Mrs Koothrappali: Oh, my God! There's someone in your apartment. Call the police in America!
Leonard: When were you going to tell me about this?
Priya: Oh, hello, Leonard. What a pleasant surprise! Mummy, Daddy, you remember Rajesh's friend Leonard.
Dr Koothrappali: I thought you said Rajesh was out with his friends.
Priya: He has many friends.
Dr Koothrappali: Rajesh has many friends?
Mrs Koothrappali: Why are you lying to us?
Leonard: She's lying because she doesn't want you to know we're dating.
Priya: Leonard!
Leonard: Well, what difference does it make? If you're moving back to India, we're obviously breaking up.
Priya: You know what? I don't want to deal with this right now.
Leonard: So. Hot in India?
Dr Koothrappali: Of course it is. It always is. It's India. Now, what do you have to say for yourself?
Leonard: Uh. That is a beautiful tapestry.
Scene: Leonard's bedroom. Raj and Penny are in bed.
Penny (waking up): Oh, God. Oh, God! Oh. Okay, look. This never happened. Do you understand me? (Raj nods) Really? Still can't talk to me?
Scene: The living room. Leonard is asleep on the couch.
Sheldon: What are you doing here?
Leonard: What?
Sheldon: I said, what are you doing here?
Leonard: I live here.
Sheldon: I have paperwork that says differently.
Leonard: Priya's going back to India.
Sheldon: Irrelevant. Rajesh and I have a good thing going and you're not going to ruin it. (Knock on door) What are you doing here?
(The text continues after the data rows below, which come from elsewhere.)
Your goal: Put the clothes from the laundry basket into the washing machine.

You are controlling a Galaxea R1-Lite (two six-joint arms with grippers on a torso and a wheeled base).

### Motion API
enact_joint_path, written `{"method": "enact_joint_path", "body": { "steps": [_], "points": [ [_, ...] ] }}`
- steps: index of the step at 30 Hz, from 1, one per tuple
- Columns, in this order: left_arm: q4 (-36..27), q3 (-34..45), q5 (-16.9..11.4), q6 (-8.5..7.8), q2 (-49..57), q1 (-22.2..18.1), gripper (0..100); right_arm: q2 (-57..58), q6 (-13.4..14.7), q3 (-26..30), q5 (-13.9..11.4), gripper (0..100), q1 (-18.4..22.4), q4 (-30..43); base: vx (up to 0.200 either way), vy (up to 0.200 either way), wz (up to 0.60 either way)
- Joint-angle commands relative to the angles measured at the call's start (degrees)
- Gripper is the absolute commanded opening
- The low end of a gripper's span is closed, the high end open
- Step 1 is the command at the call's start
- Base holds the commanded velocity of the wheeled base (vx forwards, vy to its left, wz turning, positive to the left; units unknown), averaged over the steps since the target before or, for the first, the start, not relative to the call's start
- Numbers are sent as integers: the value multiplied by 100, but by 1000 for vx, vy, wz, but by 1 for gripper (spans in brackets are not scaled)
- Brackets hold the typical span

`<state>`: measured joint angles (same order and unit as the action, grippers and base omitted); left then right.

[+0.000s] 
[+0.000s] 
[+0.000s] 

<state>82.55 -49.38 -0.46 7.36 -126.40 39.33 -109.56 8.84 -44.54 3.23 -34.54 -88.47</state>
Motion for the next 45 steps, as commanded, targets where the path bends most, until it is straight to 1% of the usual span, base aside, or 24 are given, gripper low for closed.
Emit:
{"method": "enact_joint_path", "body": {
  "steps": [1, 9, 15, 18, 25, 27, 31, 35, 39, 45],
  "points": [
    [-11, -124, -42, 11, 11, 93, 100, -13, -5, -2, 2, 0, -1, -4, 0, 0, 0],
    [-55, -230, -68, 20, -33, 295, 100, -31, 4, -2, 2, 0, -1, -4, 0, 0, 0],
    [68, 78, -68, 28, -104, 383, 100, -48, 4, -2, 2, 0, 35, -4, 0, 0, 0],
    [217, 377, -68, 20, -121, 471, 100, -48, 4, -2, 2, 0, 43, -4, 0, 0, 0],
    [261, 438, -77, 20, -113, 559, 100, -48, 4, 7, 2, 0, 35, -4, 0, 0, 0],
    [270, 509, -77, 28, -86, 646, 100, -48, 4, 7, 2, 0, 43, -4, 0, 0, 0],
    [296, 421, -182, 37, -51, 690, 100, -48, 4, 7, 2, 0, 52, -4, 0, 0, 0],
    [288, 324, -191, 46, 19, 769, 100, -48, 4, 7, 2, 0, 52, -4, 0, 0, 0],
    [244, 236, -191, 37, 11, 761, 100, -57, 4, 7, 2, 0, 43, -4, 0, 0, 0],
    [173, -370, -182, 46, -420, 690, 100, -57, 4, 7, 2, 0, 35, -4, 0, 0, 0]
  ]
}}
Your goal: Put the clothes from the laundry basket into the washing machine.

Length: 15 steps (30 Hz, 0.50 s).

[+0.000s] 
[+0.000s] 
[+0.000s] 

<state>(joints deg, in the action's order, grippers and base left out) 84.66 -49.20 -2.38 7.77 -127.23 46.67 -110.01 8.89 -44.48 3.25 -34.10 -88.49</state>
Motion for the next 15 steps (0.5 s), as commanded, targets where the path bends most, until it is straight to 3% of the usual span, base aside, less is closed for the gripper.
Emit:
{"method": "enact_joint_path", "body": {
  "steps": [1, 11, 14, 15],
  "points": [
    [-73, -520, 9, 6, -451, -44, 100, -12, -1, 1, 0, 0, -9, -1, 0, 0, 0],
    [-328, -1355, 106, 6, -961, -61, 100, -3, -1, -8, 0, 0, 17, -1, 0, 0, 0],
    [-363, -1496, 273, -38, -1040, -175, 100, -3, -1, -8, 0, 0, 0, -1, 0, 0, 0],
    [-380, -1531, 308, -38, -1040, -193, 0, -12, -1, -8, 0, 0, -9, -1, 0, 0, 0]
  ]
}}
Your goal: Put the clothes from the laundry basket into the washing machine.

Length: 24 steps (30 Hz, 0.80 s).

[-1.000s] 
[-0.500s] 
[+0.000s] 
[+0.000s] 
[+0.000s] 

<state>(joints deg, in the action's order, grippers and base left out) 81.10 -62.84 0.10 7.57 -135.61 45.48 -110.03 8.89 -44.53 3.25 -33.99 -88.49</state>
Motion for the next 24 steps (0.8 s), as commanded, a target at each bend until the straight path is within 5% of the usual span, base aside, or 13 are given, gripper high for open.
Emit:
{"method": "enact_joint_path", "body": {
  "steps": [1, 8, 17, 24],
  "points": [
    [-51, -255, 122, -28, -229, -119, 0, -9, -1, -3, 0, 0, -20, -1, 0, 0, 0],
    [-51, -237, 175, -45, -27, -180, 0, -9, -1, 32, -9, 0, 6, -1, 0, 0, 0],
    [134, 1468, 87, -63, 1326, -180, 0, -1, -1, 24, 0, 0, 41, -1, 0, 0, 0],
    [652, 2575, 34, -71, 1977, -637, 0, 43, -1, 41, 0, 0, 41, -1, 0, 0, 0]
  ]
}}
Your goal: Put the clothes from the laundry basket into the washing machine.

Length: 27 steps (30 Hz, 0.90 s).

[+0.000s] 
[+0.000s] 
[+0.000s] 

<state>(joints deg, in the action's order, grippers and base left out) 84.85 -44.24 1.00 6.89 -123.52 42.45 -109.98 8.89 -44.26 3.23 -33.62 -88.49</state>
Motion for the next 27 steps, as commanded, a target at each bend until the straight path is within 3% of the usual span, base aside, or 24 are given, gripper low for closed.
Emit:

Howard: I've been up all night. I had a fight with Bernadette.
Sheldon: Why?
Howard: She gave me a beautiful watch.
Sheldon: Leonard, do you understand this?
Leonard: Yes.
Sheldon: Talk to him. Penny (entering room dishevelled, with a half naked Raj behind): Damn.
Leonard: What's going on?
Penny: Oh. It's, it's not what it looks like.